Suzanne Gorman (born June 8, 1962) is an American photographer based in St. Louis. Her client list includes former President Bill Clinton, former First Ladies Barbara Bush and Hillary Clinton, and sports and entertainment personalities such as Nelly, Cory Spinks, Bob Costas, Ozzie Smith, Jackie Joyner, Stephanie Patton, and Kathryn Sansone.  She has also photographed Cirque du Soleil and hip-hop and musical artists such as Destiny's Child and Sting.

Biography 
Gorman was born in St. Louis in 1962.  Her father Charles David Gorman was a professor of mathematics and her mother Gong Shu a psychodrama therapist.
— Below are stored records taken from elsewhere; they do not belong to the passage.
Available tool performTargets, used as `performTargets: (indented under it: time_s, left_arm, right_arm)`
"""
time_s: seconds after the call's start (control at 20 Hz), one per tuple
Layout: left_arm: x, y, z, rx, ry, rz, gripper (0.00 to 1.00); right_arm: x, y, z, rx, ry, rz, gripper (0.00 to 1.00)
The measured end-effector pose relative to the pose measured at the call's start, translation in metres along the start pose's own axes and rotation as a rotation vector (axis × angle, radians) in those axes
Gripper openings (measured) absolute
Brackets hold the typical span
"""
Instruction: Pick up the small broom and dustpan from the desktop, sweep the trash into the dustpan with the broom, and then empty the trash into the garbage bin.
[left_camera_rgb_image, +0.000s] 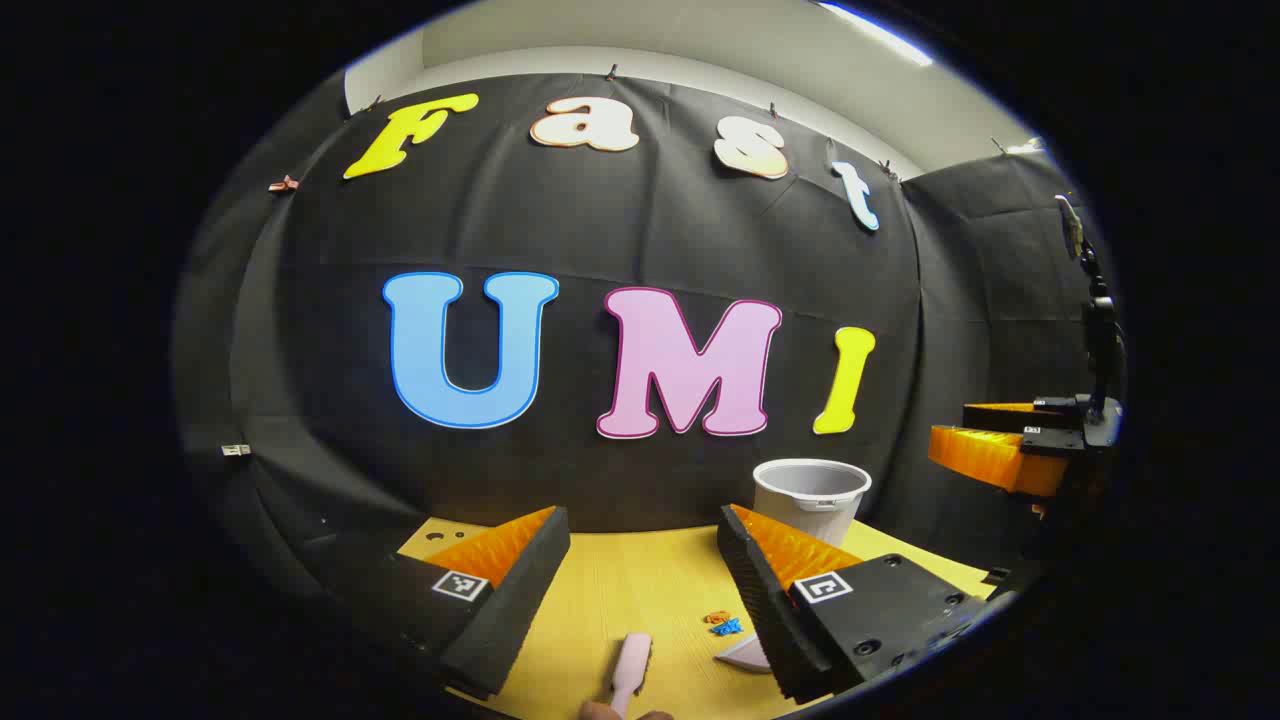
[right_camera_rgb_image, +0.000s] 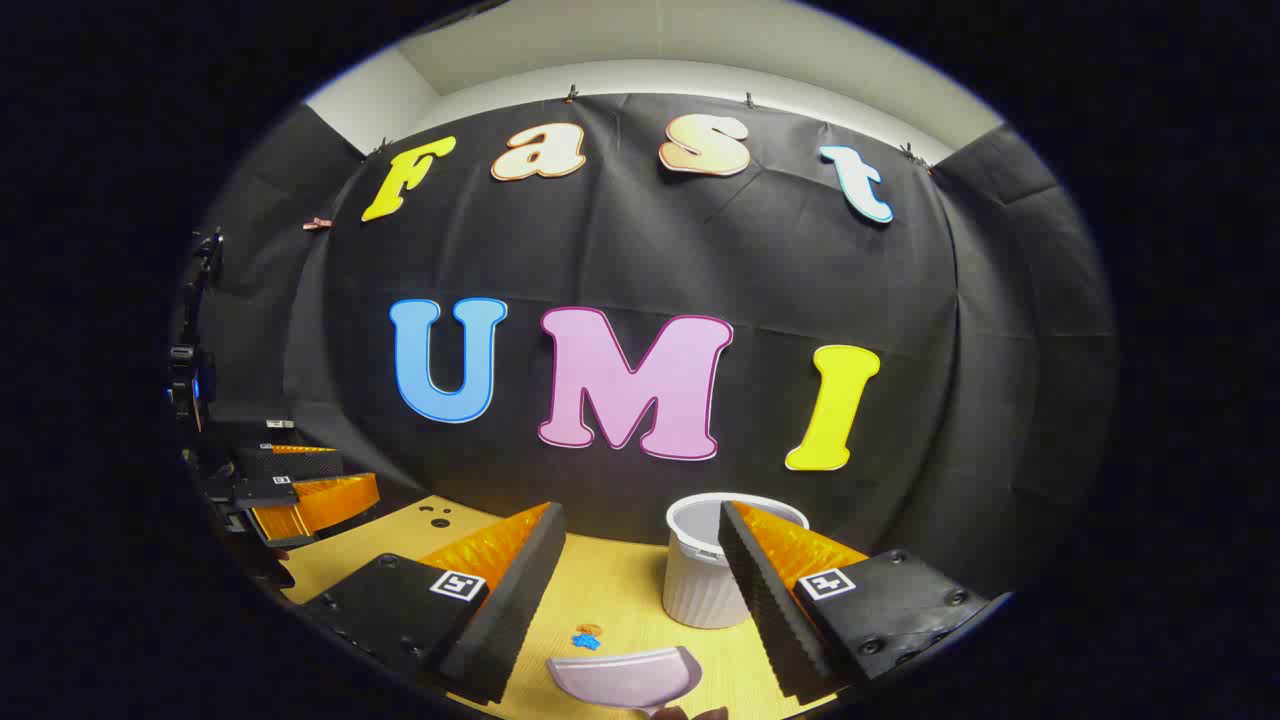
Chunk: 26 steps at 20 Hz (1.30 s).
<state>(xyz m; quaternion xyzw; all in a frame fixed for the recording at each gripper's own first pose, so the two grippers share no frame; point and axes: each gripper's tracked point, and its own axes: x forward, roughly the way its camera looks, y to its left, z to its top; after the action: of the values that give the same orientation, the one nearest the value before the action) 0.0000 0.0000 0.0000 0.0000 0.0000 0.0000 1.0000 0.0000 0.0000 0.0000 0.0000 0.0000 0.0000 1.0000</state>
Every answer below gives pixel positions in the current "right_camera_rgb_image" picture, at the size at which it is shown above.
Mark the white ribbed garbage bin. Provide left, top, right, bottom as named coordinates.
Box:
left=662, top=492, right=811, bottom=630

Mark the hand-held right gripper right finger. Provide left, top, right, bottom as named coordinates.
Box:
left=717, top=499, right=1014, bottom=705

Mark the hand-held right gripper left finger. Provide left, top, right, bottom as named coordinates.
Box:
left=300, top=500, right=568, bottom=706

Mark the black camera stand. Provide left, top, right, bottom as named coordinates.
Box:
left=165, top=228, right=227, bottom=433

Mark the black backdrop cloth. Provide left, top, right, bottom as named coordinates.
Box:
left=180, top=92, right=1119, bottom=601

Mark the lilac plastic dustpan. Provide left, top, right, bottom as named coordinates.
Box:
left=546, top=646, right=703, bottom=716

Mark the yellow wooden desktop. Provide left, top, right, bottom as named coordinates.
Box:
left=280, top=495, right=851, bottom=720
Gorman attended University City High School, graduated at the age of 16, and then enrolled in Fontbonne College, receiving a degree in fine arts in 1983. Her interest in photography did not start until college, when she inherited her father's Leica camera after he died, at which point she took her first ever photography class. In 1981 she worked for St. Louis Mayor Vincent C. Schoemehl, and in 1982 she became an intern for Rick Gould, a local fashion photographer.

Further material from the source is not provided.